If one part of the network is very heavy on data because it was subject to a data density attack, then it makes sense for there to be more vaults in that part of the network to manage the load. This naturally leads to a difference in section prefix length.
My proposal is to remove ‘similarity of prefix length’ as a metric for network health and replace it with ‘similarity of data density’ per vault. The reason for desiring similarity in data density is to avoid merges of uneven data loads that may cause vaults to be kicked off the network and possibly cascade the merge.
This may have an impact on the current design work for relocating / joining / disallowing / killing vaults.
Expense
How expensive is this attack? It’s pretty expensive since the imbalance of data needs to be significant compared to all other data entering the network. The more ‘normal’ data there is stored on the network the more data the attacker requires to build up a significant imbalance.
It may take a lot of time and computational energy to generate chunks with a specific prefix. This effort becomes exponentially more difficult as the network grows (or the attack made more targeted), so smaller networks are more at risk than larger networks.

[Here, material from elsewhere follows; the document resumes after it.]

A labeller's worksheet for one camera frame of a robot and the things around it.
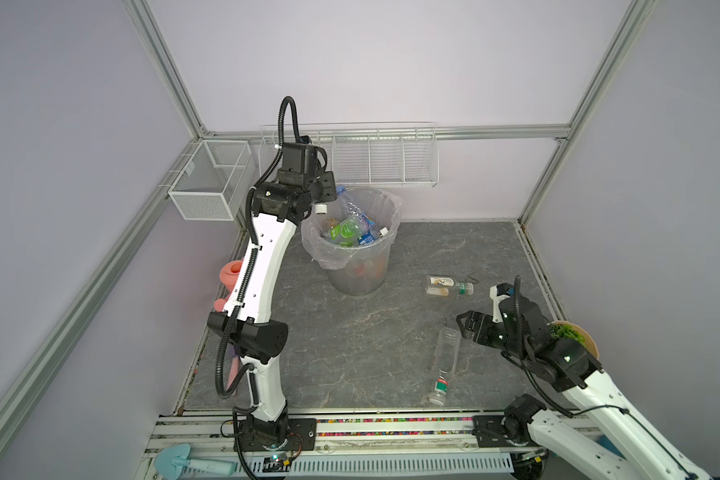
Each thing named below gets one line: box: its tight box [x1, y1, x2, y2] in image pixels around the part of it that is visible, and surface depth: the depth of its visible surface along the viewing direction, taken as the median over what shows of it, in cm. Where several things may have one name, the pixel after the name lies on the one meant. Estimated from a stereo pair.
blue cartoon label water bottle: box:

It costs safecoin to store those chunks on the network, but this should ideally be a decreasing cost as the network grows.
Ideally the attacker would also have vaults in the right part of the network to trigger a merge, which is very difficult to achieve (akin to the google attack, but easier since sibling sections are still meaningful to be part of).
The effect of the attack lasts a long time after the attack stops since chunks remain permanently. Eventually the effect is diluted by the additional upload of broadly named data, but this takes time.
The effect, if well enough targeted, would not be diluted by splits, and may actually be made worse in some cases.
Ideas
The concept of Balanced Network should aim for Resource Balance rather than the more abstract Naming Balance (I say this in the context of maidsafe/datachain_sim which measures MaxPrefixLenDiff). In this attack it specifically considers Storage Balance, but I think it probably also applies to Bandwidth Balance and Latency Balance etc.
The assumption that data will be evenly distributed and thus the assumption that vault names should be evenly distributed could be quite damaging.
This attack has impacts on the network understanding of spare space and requirements for how much spare space is needed before enacting incentives to bring more capacity online. Ideally the spare capacity is even across the network, but there may be times where capacity shouldn’t be evenly distributed.
This attack would indicate that random relocation is not good, and targeted / assisted relocation is necessary. I still think random relocation is overall preferable, but this attack is another point to add to the argument against it.
Concluding Thoughts
I’m not especially concerned about this attack in the real world, but cascading merges seem to be a big risk to overall network health, and it does seem to have implications for some of the current design philosophy being developed.